– Противоположное у нас где?

– В Европе, Георгий Петрович, в Европе-матушке.

– Для меня матушка как-то всё больше с Россией сочетается.

– Ладно! – почёл за лучшее не развивать тему Лев Николаевич. – Кажется, я уже извёл вас своей болтовней, не хочется злоупотреблять вниманием столь благодарного слушателя. Да и для первого раза информации достаточно.

– Ну, меня-то вы нисколько не утомили. Слушал бы и слушал, тут опаска в другом – как бы я не пресытился столь изысканной темой. Так что прерваться, действительно, стоит. Когда продолжим?

– А чего откладывать? Давайте завтра. В каком часу вам будет удобно меня принять?

– В это же время. Я мог бы предложить вместе пообедать, но считаю, приём пищи будет отвлекать от темы. Я, например, не могу воспринимать выступление артистов в ресторанах. Жующая публика неблагодарна по своей сути.

– Наивернейше! Абсолютно с вами солидарен, Георгий Петрович! Надеюсь, у нас ещё будет повод встретиться за столом – отметить наше сотрудничество.

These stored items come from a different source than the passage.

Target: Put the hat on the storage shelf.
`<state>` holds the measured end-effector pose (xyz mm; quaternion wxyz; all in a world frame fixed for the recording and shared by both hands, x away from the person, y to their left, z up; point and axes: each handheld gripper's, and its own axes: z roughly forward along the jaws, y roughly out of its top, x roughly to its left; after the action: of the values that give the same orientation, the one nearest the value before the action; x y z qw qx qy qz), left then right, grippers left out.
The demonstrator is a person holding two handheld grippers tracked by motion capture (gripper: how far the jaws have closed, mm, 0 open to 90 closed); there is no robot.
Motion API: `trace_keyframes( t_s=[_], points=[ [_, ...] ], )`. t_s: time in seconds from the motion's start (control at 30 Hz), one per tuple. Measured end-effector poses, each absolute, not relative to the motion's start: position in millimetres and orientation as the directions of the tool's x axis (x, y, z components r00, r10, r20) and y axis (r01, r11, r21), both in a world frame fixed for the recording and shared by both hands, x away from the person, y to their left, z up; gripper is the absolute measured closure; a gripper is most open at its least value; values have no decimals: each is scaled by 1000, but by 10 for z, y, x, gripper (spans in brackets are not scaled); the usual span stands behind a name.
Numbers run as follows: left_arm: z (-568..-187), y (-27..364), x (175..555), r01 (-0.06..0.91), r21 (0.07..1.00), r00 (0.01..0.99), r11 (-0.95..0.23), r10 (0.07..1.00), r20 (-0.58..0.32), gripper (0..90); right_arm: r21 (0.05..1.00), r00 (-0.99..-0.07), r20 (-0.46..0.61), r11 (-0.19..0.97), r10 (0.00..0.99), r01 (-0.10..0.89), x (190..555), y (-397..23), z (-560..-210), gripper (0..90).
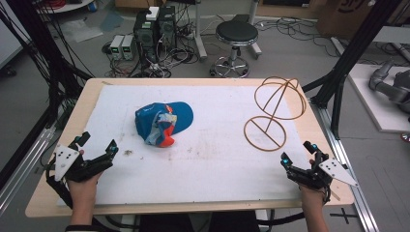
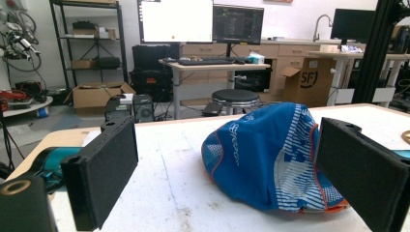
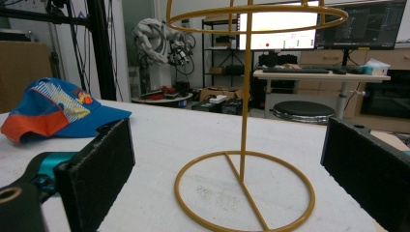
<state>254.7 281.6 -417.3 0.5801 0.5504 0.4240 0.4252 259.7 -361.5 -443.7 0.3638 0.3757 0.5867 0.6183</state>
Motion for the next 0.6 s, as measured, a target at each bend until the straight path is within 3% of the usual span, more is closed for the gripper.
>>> trace_keyframes(
  t_s=[0.6],
  points=[
    [-4156,2798,2577,-28,999,293,30,956,-21,87,999,-450,35,-47,892,-16,2592,-3628,-4439,47]
  ],
)
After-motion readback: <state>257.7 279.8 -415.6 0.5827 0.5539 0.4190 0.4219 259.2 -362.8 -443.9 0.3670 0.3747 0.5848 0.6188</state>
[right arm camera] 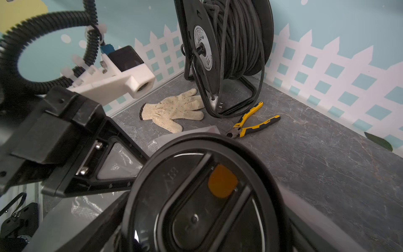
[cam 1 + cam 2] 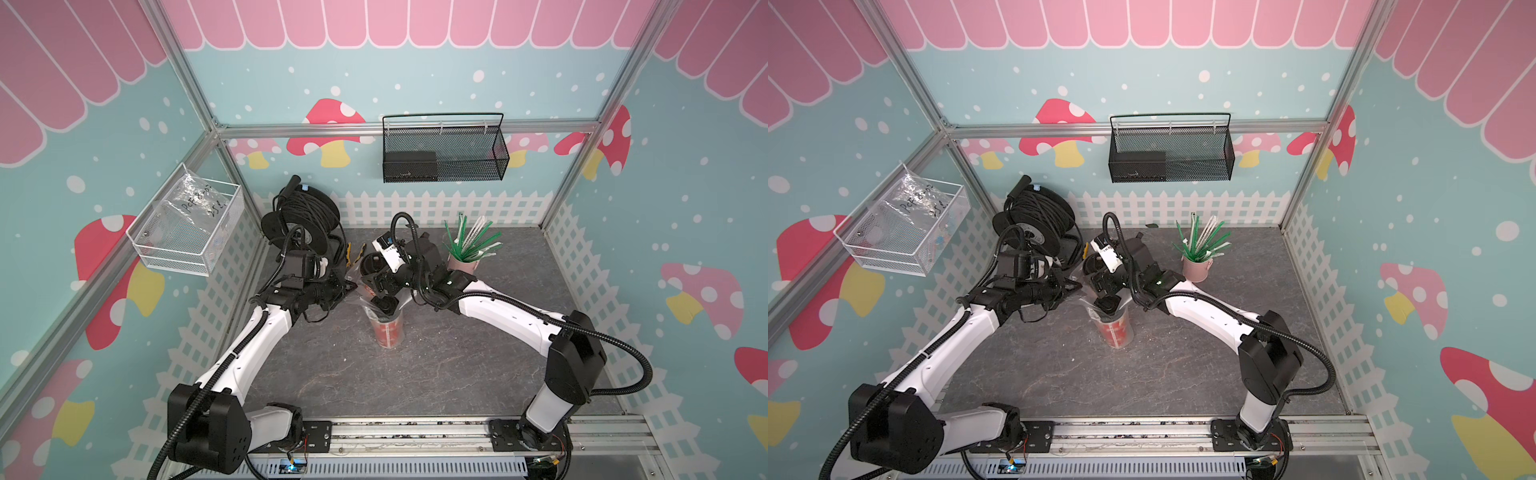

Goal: Pack milk tea into plastic carrier bags
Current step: Place the milk tea cup in the plastic carrier bag.

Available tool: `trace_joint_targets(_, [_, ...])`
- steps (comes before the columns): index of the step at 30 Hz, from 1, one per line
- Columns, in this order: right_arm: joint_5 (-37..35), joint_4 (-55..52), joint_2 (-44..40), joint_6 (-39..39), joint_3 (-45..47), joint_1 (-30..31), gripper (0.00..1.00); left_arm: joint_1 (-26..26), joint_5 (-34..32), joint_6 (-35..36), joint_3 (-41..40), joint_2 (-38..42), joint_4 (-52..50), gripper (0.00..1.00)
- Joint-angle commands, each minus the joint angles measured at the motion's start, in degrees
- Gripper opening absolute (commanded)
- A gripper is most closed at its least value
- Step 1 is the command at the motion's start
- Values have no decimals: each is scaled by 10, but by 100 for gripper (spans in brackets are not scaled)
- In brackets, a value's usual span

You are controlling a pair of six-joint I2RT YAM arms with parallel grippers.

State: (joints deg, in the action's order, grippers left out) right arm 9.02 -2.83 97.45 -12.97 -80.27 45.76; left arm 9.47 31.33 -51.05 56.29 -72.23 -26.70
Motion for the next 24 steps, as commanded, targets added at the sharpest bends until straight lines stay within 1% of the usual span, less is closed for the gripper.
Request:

– Отметить не откажусь. С умными людьми всегда приятно иметь дело. Только вот бы ещё взять в толк, о чём это вы, Лев Николаевич?

– Возьмёте, возьмёте, Георгий Петрович…

Уже когда проводил гостя до ворот и, немного повозившись с запором, распахнул их перед гостем, я задал вопрос, занимавший меня всё время, пока он развлекал меня россказнями.

– Где преподаёте? Я бы с удовольствием, если это возможно, посетил ваши лекции.

Мужчина слегка замешкался, словно запнулся о порог, но быстро нашёлся и с укорительной улыбкой, слегка покачав головой (что за бестактность, я был о вас лучшего мнения!) сухо ответил:

– В одном из столичных вузов… Но не думаю, что мои лекции увлекут вас. Я преподаю молекулярную биологию. Есть работа, есть и служение. Всего доброго. До завтра.

«СВЕРЧОК» ЙОРГУСА КЕНТРОТАСА

Визит московского гостя, что и говорить, озадачил. Лекторская болтовня, перемежаемая намёками на мою осведомлённость, определённо таила в себе опасность. Хотя задачей Льва Николаевича наверняка было обозначить мне радужные перспективы. Похоже, я со своими догадками и находками виделся кому-то на данный момент важной фигурой. Важной-то важной, но, скорее всего, – разменной. Даже не представляя всей картины происходящего, я пришел к пониманию, что разыгрывается какая-то серьёзная шахматная партия и фигуры в ней двигают отнюдь не простые смертные. Доска на шестьдесят четыре чёрно-белые клетки, она ведь, по сути, одна: что на столе во дворе хрущёвки, что на матче за звание чемпиона мира. Только в одном случае на кону шалабаны или, в козырном случае, пара-тройка сотен рублей, в другом – всемирная слава, реальные деньги и проверка твоих амбиций по наивысшим эталонам. Тут скорее, вырисовывался второй вариант. Только вот я был не игроком, а фигурой в чужих руках. Пешкой, но перед которой откроют перспективы пройти все шесть клеток по своему или чужому, если доведётся рубить, полю и обернуться ферзём, ну, или другим персонажем из первого ряда, «если терем с дворцом кто-то занял». Мой гость, кстати, тоже не тянул ни на того, кто двигает фигуры, ни даже на главную среди них. Максимум – на хоть и не действующего прямолинейно, но незамысловатого по своей сути слона.

Я ещё не знал, насколько далеко простирается осведомлённость Льва Николаевича со товарищи о моих, с позволения сказать, открытиях, но, скорее всего, она достаточно полная, раз направили ко мне переговорщика, наделённого определёнными полномочиями. Что ж, конечно, можно попытаться пойти в полный отказ и включить дурака в надежде, что отстанут. Но вряд ли это будет разумно. Мной уже заиграли. Вернее, я сам, не ведая того, сделал первый ход. Даже несколько, и, судя по реакции, – весьма продуктивных и неожиданных. О том, чтобы выйти из игры, нечего было и думать. Даже если и можно, то небезопасно. Необходимо быть в теме, и чтобы гроссмейстер не переставал видеть в тебе проходящую пешку.